Histone Deacetylase 9 (HDAC9) O Plasmídeo de Ativação CRISPR (h) é um sistema mediador de ativação sinérgica (SAM) de três plasmídeos, concebido para a regulação positiva transcricional altamente eficiente e específica do locus HDAC9 em linhas celulares humanas. O sistema é construído em torno de uma Cas9 cataliticamente inativa (dCas9) portadora de duas mutações inativadoras (D10A e N863A) que eliminam a atividade nuclease, preservando simultaneamente a ligação ao ADN. Esta dCas9 é fundida com VP64, um potente ativador transcricional, e é coexpressa com um gene de resistência à blasticidina para seleção. O segundo plasmídeo codifica a proteína de fusão MS2-p65-HSF1, um complexo ativador secundário que atua em conjunto com o dCas9-VP64, juntamente com um gene de resistência à higromicina. O terceiro plasmídeo codifica um sgRNA de 20 nt específico para o alvo, fundido a dois aptâmeros de RNA MS2 que recrutam o complexo MS2-p65-HSF1 para o local de ativação, acompanhado por um gene de resistência à puromicina. Os três plasmídeos são administrados numa proporção de massa de 1:1:1 para uma expressão equilibrada de todos os componentes do sistema.

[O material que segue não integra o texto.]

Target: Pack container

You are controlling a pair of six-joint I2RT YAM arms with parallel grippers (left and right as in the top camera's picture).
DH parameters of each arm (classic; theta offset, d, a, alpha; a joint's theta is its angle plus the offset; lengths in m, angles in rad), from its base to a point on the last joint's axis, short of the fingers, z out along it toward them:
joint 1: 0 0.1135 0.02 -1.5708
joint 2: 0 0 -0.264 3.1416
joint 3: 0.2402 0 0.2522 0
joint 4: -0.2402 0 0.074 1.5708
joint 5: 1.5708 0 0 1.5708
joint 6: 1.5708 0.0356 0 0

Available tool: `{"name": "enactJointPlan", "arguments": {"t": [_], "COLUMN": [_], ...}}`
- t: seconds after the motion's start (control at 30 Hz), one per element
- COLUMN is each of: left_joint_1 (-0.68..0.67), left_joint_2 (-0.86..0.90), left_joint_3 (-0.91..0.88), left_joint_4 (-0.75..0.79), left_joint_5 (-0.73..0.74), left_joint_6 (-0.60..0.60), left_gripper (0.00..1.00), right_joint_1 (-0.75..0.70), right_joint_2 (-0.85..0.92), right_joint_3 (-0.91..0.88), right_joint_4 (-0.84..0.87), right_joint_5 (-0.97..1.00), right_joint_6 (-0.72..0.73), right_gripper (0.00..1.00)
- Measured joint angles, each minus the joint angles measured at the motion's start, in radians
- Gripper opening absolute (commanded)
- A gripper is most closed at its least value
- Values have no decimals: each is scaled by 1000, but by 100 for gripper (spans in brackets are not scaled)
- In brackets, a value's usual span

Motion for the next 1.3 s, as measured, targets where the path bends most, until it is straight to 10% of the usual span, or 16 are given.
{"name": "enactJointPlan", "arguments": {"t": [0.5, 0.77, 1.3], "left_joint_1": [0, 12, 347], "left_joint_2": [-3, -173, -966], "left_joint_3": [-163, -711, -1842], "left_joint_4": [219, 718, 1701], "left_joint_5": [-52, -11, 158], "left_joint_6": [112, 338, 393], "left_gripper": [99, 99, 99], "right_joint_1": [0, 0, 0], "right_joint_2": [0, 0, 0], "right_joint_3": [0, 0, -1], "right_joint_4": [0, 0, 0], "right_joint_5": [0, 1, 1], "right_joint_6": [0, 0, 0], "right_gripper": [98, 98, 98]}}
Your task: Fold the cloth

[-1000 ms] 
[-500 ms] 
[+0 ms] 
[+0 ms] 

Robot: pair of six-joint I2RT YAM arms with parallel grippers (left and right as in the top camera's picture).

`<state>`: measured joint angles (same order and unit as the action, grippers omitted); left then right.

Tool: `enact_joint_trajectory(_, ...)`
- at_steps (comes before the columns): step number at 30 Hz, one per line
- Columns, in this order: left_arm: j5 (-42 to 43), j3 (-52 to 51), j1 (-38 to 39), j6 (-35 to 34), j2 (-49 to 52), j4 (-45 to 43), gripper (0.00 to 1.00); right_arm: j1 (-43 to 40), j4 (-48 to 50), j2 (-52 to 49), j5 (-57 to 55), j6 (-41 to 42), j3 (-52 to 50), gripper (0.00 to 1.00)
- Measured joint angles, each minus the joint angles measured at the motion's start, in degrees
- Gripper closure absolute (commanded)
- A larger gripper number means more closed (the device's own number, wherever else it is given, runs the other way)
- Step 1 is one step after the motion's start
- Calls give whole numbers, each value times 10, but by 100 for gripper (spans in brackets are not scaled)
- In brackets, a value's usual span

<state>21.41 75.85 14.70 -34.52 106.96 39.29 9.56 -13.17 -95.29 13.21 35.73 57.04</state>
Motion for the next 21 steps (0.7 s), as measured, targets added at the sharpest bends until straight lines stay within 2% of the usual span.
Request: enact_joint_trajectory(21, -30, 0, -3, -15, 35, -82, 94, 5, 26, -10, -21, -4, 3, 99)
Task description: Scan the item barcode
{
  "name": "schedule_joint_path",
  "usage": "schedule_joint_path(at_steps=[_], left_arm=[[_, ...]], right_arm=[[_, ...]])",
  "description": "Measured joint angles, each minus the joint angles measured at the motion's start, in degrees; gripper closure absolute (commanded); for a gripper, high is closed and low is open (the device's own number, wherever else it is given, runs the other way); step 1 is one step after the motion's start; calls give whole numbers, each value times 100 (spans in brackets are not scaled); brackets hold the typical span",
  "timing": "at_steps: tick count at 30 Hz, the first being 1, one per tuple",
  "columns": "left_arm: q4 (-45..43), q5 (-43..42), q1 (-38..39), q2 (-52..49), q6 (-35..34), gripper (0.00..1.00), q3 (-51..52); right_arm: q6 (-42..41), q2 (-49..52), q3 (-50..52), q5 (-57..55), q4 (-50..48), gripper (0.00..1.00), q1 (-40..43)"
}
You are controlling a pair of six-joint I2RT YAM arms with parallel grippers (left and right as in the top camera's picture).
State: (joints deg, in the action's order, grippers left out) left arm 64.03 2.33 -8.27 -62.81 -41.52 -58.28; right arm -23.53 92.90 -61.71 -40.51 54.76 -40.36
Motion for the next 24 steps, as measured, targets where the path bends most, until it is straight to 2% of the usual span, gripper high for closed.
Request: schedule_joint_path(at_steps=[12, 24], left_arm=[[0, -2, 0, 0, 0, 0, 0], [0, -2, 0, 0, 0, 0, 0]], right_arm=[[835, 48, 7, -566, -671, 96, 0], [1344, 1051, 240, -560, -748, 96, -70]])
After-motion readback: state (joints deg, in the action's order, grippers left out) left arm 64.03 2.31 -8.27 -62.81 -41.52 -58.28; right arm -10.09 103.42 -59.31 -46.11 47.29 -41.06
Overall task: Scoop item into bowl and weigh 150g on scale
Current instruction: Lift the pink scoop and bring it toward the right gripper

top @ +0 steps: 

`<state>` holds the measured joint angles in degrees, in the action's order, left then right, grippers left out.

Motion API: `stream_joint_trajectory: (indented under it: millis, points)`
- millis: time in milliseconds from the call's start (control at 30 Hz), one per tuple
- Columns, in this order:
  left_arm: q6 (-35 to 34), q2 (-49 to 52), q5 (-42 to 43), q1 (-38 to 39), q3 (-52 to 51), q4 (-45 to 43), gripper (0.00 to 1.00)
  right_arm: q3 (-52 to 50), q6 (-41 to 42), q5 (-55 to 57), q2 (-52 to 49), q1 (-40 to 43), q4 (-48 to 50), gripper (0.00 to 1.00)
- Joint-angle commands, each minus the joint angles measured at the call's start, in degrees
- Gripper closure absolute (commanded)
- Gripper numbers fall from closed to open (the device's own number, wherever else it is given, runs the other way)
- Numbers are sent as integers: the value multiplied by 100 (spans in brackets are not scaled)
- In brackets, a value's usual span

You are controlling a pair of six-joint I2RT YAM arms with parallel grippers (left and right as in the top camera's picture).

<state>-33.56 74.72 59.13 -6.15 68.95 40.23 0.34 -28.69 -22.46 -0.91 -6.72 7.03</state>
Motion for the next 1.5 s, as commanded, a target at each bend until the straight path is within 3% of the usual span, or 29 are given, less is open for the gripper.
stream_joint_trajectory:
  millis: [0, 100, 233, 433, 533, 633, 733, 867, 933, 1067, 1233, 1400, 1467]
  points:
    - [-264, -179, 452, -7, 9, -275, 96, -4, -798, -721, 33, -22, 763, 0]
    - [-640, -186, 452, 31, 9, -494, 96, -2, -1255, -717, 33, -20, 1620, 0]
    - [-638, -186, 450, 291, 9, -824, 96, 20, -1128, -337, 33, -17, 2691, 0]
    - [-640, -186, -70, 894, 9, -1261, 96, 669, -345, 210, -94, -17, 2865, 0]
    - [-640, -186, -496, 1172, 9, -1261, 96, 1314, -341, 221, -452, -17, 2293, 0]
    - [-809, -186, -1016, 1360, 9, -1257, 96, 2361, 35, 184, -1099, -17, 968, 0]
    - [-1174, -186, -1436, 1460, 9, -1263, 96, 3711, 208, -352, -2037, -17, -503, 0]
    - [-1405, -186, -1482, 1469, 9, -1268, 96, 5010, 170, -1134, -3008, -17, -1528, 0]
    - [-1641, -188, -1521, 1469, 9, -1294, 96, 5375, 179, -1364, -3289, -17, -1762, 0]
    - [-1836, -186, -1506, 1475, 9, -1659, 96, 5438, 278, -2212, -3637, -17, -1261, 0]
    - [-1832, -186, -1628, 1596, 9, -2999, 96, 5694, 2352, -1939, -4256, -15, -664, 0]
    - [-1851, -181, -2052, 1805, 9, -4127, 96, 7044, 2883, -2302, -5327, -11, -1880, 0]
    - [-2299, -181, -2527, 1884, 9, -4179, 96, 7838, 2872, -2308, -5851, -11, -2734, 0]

Uma vez montado no locus alvo, o complexo SAM liga-se a cerca de 200 pb a montante do local de início da transcrição HDAC9, onde VP64, p65 e HSF1 atuam em conjunto para recrutar a maquinaria transcricional e impulsionar a regulação positiva da expressão endógena de Histone Deacetylase 9 (HDAC9). Ao contrário da Cas9 com atividade nuclease, o dCas9 não introduz quebras de cadeia dupla nem modifica a sequência genómica, preservando o locus HDAC9 nativo e permitindo o estudo de respostas transcricionais dependentes de Histone Deacetylase 9 (HDAC9) no locus endógeno, tornando-o uma ferramenta valiosa para estudos funcionais, identificação de genes-alvo e modelagem da restauração da via Histone Deacetylase 9 (HDAC9) em células tumorais com expressão de HDAC9 silenciada ou reduzida.
Apenas para uso em investigação. Não se destina a uso diagnóstico ou terapêutico.